From staff to students: a look at online advising


File Photo/The Lion's Roar

Academic advisors advised students virtually for the Fall 2019 semester due to classes shifting online. In frame: academic advisor Benjamin Sherrill.

Academic advisors help students decide which classes they need to take to graduate on time. 

Since classes have switched to a 100% online format, the advising process has also moved online.

Academic advisor Scott Cooper shared that students often come into advising sessions with more anxiety and questions than normal.

“Some have taken to it, which is awesome,” said Cooper. “Some obviously were not expecting this at all, and they’ve come in with a lot of questions. We’ve tried to kind of get ahead of that a little bit, help give tips on how to be an online student. They’ve definitely had more questions and now especially going into registration, new grading policies and everything. Just all the shifting has definitely brought more.”

Cooper explained that students bring up personal struggles related to COVID-19 changes in addition to their academic questions.

“I think we’ve always had to deal with a little bit of the emotional baggage of students sometimes, but that’s definitely come on a little bit more as well,” said Cooper. “Everyone’s stressing out more.

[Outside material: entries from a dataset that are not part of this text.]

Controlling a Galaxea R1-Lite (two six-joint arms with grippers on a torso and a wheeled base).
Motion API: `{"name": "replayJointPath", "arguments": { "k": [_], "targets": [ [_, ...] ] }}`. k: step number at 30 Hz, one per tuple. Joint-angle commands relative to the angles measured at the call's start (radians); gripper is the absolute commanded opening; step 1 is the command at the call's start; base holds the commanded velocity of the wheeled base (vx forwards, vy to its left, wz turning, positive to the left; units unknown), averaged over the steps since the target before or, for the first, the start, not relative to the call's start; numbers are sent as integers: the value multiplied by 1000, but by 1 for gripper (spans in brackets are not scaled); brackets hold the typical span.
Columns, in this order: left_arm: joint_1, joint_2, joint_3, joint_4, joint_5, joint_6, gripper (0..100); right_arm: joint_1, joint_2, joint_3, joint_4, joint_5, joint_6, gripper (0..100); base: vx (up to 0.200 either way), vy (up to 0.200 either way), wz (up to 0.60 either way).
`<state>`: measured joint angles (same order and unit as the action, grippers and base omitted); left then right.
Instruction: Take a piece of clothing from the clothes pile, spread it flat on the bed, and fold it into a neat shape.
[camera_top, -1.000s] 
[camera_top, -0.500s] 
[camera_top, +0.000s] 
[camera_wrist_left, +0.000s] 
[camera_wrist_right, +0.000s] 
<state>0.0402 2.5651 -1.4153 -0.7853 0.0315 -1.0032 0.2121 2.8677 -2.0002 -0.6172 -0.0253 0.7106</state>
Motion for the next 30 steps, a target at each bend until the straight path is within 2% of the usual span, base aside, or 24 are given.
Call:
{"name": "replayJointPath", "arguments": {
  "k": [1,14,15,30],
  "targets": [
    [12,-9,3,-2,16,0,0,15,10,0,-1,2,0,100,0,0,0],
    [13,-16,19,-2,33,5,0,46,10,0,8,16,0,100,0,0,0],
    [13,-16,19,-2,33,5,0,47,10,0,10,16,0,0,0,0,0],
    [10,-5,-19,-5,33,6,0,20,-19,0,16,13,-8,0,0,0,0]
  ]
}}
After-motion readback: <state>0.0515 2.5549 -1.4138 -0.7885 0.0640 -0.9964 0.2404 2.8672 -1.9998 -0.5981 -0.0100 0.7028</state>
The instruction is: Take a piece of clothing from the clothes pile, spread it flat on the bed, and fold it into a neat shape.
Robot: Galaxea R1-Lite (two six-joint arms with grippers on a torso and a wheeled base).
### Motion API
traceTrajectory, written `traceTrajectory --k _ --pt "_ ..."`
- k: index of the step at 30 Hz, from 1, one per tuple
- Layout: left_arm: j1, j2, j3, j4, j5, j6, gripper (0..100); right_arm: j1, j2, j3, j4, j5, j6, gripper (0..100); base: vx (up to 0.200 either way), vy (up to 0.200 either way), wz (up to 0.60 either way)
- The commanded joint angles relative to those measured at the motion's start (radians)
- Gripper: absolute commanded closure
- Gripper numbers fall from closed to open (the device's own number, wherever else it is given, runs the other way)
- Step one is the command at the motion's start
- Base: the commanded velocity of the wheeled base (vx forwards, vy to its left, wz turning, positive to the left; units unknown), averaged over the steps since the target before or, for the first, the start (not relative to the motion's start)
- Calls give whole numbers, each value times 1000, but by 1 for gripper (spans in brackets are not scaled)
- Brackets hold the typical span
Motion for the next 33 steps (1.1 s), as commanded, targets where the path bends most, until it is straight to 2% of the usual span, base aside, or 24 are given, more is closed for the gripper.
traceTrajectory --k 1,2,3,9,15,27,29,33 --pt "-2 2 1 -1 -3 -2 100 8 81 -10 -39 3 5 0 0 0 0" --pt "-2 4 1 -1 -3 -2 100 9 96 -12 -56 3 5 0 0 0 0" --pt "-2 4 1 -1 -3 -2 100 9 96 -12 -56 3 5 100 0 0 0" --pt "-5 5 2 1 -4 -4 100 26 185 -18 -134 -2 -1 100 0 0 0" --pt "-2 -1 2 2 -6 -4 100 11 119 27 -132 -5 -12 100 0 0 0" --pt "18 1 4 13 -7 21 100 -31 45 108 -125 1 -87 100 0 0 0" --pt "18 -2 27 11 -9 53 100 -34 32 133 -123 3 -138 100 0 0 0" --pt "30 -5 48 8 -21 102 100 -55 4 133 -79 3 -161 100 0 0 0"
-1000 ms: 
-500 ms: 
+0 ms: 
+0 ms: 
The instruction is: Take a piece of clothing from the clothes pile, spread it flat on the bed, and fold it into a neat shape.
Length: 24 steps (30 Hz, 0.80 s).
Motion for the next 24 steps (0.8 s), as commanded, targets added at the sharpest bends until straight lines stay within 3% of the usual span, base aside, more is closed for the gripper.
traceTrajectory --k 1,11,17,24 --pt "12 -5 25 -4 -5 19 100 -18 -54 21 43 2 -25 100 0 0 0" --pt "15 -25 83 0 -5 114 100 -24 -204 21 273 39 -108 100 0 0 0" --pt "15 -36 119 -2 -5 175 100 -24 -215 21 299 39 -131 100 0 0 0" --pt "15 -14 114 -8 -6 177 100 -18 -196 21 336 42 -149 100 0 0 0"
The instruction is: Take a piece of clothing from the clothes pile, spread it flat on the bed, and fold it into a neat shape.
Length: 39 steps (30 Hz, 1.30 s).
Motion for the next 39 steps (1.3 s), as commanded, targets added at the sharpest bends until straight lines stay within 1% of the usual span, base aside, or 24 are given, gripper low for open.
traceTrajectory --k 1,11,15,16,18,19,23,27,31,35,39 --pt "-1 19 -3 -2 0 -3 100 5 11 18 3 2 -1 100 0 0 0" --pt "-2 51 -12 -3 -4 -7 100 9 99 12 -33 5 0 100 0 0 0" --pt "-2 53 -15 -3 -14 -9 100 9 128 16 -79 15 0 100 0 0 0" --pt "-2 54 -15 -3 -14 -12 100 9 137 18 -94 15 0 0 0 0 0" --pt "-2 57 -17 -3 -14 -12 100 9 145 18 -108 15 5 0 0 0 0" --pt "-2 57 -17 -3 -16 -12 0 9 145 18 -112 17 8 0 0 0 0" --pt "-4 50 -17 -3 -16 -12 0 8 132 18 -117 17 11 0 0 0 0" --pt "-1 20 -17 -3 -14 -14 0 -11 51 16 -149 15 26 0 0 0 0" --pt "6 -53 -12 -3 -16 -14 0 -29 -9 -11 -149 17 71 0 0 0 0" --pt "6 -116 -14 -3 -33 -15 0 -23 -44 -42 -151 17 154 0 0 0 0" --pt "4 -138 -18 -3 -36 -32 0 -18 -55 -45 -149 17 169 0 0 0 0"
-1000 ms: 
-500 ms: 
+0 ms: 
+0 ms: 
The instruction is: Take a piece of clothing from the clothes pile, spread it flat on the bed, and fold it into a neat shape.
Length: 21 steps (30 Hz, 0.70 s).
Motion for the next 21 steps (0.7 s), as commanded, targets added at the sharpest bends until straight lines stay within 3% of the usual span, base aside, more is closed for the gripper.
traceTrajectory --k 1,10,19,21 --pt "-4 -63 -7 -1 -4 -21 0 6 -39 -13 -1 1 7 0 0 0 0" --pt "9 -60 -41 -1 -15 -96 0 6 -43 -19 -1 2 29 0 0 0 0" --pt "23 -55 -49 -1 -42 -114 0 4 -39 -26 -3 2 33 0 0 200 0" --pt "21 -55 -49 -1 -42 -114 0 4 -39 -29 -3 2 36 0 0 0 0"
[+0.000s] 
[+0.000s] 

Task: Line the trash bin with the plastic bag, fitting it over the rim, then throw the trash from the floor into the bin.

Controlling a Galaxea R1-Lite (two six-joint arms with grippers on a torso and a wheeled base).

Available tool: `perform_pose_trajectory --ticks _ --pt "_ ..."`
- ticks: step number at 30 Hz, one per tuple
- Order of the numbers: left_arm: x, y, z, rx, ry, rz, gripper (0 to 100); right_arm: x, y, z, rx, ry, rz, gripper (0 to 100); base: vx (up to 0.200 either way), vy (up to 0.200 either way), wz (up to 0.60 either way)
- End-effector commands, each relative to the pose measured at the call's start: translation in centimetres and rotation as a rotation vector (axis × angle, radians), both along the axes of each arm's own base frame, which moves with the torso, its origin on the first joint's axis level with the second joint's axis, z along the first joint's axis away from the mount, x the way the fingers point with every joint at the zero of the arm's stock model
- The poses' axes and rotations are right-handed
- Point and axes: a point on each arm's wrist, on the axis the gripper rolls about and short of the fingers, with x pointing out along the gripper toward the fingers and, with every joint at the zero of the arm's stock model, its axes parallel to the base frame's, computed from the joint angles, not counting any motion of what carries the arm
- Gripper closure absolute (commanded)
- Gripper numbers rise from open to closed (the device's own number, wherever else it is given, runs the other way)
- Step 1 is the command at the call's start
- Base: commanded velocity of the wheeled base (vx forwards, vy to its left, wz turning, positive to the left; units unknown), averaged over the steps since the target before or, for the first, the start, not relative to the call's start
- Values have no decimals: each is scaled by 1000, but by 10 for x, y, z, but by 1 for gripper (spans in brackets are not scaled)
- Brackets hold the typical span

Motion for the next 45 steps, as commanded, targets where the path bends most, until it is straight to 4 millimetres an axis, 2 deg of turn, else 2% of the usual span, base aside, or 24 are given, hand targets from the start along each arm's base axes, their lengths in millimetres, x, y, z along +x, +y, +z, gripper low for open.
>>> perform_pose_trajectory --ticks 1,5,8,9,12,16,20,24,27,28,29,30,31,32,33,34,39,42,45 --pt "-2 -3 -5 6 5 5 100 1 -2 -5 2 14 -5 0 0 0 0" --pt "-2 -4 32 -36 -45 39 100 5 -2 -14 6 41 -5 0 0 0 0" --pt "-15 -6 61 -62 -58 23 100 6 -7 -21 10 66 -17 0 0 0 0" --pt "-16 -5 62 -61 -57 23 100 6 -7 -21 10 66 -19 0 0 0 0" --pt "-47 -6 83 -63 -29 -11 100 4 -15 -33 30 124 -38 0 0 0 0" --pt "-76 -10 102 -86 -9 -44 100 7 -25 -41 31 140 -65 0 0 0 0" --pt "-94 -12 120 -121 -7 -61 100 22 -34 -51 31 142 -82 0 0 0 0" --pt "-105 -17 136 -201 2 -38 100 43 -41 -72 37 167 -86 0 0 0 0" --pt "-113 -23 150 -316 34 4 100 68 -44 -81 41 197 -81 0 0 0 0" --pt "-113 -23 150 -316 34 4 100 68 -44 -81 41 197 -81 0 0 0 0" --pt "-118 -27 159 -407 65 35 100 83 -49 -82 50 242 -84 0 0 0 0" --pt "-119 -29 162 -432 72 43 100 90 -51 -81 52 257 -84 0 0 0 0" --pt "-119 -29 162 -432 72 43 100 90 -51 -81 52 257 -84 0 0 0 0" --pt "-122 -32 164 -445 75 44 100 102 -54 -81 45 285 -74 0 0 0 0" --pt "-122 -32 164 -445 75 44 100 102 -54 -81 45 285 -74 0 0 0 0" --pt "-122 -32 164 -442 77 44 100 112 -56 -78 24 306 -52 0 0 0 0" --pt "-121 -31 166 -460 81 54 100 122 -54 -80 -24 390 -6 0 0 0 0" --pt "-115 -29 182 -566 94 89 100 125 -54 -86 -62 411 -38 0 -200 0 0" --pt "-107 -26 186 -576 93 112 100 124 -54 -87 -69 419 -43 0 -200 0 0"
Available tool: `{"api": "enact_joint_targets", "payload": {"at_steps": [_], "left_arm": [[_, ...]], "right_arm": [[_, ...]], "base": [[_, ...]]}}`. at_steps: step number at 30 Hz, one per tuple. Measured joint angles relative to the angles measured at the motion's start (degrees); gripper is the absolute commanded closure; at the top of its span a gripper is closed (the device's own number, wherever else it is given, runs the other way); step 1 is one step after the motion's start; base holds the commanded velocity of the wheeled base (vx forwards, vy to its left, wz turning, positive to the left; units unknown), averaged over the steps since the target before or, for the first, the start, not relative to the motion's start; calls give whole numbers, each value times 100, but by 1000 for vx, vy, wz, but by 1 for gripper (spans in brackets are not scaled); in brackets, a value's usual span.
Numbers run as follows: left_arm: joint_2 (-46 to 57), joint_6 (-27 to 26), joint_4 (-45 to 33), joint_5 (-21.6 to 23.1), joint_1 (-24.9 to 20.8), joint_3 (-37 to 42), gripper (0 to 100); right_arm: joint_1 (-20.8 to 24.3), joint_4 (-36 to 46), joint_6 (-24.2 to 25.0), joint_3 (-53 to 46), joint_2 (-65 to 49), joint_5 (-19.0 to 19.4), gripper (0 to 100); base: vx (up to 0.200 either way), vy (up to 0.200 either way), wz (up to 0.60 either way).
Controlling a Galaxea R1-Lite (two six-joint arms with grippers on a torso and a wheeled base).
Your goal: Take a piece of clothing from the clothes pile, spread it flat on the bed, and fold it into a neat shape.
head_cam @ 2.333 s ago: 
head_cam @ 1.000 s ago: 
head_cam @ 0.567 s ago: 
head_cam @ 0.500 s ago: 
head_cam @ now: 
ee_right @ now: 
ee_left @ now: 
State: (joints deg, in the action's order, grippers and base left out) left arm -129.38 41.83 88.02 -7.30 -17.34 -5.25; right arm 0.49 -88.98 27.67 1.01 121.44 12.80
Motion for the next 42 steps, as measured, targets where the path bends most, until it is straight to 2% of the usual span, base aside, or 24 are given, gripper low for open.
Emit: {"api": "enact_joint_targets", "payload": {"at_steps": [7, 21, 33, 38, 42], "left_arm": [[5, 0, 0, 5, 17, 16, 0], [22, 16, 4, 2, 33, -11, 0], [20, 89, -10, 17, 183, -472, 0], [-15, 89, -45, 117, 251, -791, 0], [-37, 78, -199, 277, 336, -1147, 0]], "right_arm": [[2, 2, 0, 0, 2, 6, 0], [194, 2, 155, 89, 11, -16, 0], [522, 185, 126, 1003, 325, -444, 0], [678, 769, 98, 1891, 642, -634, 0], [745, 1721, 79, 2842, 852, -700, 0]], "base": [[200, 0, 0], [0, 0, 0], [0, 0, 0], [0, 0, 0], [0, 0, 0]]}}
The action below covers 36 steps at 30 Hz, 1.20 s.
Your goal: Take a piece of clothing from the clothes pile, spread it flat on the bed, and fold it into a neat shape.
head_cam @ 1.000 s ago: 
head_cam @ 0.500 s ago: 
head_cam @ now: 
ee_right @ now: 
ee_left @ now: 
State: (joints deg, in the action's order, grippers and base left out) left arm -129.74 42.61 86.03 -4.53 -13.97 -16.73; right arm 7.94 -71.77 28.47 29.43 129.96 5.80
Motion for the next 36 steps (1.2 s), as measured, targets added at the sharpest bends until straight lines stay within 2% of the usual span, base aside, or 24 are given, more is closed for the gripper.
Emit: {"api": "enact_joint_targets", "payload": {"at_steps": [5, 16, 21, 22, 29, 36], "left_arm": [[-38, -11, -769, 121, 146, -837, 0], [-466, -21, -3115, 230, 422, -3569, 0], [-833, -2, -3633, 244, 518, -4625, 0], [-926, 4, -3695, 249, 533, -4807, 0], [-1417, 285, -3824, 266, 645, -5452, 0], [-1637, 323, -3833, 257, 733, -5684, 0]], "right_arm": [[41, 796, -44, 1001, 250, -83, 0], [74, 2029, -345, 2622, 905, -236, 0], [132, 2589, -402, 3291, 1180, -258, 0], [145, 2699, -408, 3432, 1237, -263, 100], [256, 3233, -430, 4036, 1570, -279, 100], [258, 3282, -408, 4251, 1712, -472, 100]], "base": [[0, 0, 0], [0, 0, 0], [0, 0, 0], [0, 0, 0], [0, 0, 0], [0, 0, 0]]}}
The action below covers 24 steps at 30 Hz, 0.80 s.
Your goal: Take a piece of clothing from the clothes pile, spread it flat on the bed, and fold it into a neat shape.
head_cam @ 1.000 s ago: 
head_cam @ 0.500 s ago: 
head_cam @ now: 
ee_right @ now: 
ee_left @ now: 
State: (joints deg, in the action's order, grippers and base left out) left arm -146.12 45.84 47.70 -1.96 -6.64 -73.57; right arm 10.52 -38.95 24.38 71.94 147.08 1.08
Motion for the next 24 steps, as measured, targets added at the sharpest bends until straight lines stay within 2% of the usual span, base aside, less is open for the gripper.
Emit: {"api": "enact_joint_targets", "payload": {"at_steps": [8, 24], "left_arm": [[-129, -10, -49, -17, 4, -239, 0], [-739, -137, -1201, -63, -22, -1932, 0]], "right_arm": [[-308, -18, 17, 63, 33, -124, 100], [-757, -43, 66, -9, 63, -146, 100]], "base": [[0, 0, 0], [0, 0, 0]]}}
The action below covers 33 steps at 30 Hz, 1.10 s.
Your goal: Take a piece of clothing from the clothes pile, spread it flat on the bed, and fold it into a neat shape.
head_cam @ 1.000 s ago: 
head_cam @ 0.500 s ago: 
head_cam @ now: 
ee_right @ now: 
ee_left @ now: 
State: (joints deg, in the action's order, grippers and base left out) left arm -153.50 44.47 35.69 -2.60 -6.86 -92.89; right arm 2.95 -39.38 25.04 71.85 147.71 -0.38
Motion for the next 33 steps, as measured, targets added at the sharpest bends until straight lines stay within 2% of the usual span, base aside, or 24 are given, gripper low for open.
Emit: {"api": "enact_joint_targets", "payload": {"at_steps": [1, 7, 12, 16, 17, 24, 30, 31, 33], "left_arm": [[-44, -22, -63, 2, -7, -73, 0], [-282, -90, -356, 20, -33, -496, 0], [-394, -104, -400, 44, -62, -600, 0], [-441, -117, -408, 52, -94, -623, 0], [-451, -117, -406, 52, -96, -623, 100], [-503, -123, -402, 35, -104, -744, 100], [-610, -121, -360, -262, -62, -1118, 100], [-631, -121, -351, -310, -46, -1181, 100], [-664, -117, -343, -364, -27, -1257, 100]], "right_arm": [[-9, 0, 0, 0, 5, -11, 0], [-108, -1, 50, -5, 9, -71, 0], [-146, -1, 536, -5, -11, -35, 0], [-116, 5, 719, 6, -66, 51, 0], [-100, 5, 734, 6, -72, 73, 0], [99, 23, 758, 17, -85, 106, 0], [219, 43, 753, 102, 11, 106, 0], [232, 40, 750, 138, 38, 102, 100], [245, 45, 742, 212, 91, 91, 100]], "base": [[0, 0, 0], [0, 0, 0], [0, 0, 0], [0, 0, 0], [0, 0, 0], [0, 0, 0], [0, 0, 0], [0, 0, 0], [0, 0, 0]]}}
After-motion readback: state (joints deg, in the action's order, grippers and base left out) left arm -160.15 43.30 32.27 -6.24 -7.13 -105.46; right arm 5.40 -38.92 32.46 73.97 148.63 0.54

There’s more listening and trying to help people figure out their issues than we would typically deal with.”

With the shift to online also moving staff out of their offices, advisors have had to find innovative ways to communicate with their students and each other.

Mindy Notariano, the Assistant Director for Freshman Success, shared some of the strategies that she has found to be useful. 

“I do like with Google Meet that I’ve been able to share my screen, so it’s been nice to be able to have my screen up and go over their curriculum sheet with them where they can see it,” said Notariano. “We can scratch out courses they have completed already. It makes it nice.”

Some of the changes have been ones that the department plans to keep in place even after in-person classes resume. 

“I believe that our process for doing advising forms seems to work pretty well from our experience,” said Notariano. “It allows the student to receive a digital copy of their advising form, where in the past we always used paper advising forms. So that’s something that’s been very handy with them.”

Grace Meier, freshman biological sciences major, explained how she scheduled her online advising with her advisor, Amy McClain.

“I emailed her asking if we needed to discuss what classes I wanted to take,” said Meier. “She asked me what time I would be available for a Google Meet call and emailed me a link to the call at the requested time. The meeting lasted around 15 minutes and was very easy.”

Meier shared how the rest of the process went.

“She shared her screen while I told her the classes that I wanted to take and she typed them into a Google questionnaire,” explained Meier. “I watched her remove all of my holds, and we talked a bit about how I was doing before the meeting ended. I had no problems registering for my classes the next day.”

Hannah Bridevaux, freshman computer science major, mentioned that she prefers the online advising process to the in-person version.

“I went to the online advising tab in self-service on LEONET, filled out the form, and later my advisor emailed me asking about why I was taking a couple classes,” explained Bridevaux. “I emailed my explanation and she took off my hold. I think the process was pretty easy. I actually prefer the online advising to the in-person advising.”

Open registration began on April 10. Students can now register for courses for the Summer and Fall 2020 semesters.